_What you should do_. The lines needed are those from the start of the records through the line holding "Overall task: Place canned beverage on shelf", each copied exactly.

_The input_.

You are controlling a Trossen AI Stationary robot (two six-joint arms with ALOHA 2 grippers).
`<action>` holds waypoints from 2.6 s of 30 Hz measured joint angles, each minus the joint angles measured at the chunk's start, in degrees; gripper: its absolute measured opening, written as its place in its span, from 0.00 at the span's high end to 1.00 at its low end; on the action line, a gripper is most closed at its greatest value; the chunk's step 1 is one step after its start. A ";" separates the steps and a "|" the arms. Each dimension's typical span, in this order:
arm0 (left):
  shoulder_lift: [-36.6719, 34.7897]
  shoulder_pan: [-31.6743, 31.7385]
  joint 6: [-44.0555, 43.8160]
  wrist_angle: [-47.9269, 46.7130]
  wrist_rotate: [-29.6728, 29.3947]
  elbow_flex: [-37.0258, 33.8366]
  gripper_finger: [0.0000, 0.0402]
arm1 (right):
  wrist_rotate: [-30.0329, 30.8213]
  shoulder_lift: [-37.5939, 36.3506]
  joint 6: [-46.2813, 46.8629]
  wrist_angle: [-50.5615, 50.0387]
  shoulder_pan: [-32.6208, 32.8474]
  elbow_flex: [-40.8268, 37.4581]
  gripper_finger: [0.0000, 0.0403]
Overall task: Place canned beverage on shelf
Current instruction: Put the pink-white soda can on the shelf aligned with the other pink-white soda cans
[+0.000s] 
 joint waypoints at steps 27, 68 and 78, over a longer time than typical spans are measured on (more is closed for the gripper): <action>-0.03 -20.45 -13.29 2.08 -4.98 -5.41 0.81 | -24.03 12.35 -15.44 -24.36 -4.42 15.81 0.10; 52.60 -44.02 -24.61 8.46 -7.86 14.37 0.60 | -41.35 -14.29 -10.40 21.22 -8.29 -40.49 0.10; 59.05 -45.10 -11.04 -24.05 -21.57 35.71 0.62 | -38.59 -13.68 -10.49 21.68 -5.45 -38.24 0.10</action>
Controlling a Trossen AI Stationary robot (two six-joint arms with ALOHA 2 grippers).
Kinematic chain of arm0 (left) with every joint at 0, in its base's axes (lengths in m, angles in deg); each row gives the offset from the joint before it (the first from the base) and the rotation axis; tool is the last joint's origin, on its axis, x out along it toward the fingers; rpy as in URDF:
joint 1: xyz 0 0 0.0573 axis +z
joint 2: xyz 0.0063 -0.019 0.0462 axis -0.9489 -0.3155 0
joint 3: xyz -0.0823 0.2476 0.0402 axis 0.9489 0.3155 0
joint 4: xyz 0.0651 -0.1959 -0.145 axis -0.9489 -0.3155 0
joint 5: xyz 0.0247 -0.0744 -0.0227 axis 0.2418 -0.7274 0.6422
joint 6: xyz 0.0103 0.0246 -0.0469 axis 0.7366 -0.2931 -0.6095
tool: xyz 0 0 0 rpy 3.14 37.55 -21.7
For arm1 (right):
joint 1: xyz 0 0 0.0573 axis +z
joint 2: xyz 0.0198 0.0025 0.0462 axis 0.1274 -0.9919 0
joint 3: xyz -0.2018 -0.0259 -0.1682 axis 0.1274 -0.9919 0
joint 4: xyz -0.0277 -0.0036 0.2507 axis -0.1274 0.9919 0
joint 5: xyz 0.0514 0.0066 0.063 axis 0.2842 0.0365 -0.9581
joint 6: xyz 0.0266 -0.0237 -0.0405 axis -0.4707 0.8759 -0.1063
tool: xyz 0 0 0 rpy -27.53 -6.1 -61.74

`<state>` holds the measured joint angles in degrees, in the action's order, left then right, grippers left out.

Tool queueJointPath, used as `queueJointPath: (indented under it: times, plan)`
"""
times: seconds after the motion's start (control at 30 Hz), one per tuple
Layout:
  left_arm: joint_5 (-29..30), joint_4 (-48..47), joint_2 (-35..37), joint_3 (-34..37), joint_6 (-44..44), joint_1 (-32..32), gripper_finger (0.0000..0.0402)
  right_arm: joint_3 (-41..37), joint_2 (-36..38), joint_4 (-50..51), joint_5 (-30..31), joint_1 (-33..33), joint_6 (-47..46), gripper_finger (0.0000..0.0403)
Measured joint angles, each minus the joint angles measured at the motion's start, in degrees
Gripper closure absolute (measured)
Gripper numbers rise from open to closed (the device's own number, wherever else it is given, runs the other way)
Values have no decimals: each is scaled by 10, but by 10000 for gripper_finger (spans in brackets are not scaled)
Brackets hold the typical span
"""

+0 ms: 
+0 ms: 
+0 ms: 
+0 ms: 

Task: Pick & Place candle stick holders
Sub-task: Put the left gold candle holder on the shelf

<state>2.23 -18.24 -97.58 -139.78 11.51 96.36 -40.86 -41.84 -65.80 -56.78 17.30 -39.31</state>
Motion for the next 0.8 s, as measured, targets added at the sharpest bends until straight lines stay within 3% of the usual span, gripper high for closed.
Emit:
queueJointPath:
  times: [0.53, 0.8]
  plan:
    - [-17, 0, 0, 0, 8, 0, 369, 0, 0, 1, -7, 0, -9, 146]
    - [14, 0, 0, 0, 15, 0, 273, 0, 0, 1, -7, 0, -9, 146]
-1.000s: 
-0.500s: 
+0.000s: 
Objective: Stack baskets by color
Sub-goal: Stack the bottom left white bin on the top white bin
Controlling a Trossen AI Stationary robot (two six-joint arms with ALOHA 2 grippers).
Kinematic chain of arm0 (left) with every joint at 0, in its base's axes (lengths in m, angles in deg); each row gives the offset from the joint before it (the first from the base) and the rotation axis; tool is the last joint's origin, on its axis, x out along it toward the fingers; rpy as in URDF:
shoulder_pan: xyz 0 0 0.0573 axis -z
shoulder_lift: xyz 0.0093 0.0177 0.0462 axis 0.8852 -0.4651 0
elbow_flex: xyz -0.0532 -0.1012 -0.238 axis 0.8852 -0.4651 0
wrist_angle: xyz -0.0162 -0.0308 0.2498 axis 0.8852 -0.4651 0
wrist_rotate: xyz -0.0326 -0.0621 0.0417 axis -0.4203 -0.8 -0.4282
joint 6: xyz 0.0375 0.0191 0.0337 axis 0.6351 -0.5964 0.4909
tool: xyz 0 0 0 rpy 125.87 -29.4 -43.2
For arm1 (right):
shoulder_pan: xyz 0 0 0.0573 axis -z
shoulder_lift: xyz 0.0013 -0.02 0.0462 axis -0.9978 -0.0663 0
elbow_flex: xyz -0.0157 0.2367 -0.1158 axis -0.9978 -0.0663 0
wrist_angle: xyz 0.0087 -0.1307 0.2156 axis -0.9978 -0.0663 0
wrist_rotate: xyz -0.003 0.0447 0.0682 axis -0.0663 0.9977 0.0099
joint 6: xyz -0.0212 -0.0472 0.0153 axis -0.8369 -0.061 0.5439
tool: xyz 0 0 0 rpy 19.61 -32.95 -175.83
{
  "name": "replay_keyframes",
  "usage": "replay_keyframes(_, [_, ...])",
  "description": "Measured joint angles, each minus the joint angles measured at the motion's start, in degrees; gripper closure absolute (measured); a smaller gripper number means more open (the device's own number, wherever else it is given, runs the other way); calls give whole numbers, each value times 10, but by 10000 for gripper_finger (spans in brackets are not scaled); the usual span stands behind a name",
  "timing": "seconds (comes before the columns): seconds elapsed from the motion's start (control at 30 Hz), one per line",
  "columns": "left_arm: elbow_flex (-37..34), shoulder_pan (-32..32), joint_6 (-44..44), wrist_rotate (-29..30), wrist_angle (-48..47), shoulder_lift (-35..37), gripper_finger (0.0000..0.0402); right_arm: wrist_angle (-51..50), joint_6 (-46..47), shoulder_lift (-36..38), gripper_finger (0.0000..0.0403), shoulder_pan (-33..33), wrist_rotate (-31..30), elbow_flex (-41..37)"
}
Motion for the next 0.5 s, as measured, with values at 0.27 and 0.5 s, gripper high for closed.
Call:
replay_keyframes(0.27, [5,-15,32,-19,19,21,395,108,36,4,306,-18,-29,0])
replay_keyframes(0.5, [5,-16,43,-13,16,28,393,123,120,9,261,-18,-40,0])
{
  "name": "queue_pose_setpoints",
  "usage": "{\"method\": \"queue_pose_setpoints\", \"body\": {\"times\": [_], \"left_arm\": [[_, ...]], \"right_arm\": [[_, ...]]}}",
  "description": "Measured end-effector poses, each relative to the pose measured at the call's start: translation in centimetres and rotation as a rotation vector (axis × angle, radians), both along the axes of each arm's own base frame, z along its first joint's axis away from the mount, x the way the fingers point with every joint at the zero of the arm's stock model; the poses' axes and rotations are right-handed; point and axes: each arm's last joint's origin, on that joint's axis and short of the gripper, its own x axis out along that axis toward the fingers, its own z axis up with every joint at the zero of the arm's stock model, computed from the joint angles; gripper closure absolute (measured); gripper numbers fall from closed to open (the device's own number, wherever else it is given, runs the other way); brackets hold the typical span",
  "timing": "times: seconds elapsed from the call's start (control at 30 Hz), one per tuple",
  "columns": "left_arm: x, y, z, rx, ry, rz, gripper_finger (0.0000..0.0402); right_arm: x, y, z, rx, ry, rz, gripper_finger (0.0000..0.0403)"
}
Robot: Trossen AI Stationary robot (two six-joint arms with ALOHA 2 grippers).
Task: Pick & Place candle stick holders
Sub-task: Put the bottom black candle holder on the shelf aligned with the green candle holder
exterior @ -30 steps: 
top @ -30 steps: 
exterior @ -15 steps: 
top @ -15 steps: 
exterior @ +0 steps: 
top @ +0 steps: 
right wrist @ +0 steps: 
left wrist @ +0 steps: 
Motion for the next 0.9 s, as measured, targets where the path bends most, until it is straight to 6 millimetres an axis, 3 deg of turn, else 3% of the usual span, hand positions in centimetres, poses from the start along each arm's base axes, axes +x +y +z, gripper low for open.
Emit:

_Answer box_.
You are controlling a Trossen AI Stationary robot (two six-joint arms with ALOHA 2 grippers).
`<action>` holds waypoints from 2.6 s of 30 Hz measured joint angles, each minus the joint angles measured at the chunk's start, in degrees; gripper: its absolute measured opening, written as its place in its span, from 0.00 at the span's high end to 1.00 at its low end; on the action line, a gripper is most closed at its greatest value; the chunk's step 1 is one step after its start. A ";" separates the steps and a "|" the arms. Each dimension's typical span, in this order:
arm0 (left):
  shoulder_lift: [-36.6719, 34.7897]
  shoulder_pan: [-31.6743, 31.7385]
  joint 6: [-44.0555, 43.8160]
  wrist_angle: [-47.9269, 46.7130]
  wrist_rotate: [-29.6728, 29.3947]
  elbow_flex: [-37.0258, 33.8366]
  gripper_finger: [0.0000, 0.0402]
arm1 (right):
  wrist_rotate: [-30.0329, 30.8213]
  shoulder_lift: [-37.5939, 36.3506]
  joint 6: [-46.2813, 46.8629]
  wrist_angle: [-50.5615, 50.0387]
  shoulder_pan: [-32.6208, 32.8474]
  elbow_flex: [-40.8268, 37.4581]
  gripper_finger: [0.0000, 0.0403]
Overall task: Place canned beverage on shelf

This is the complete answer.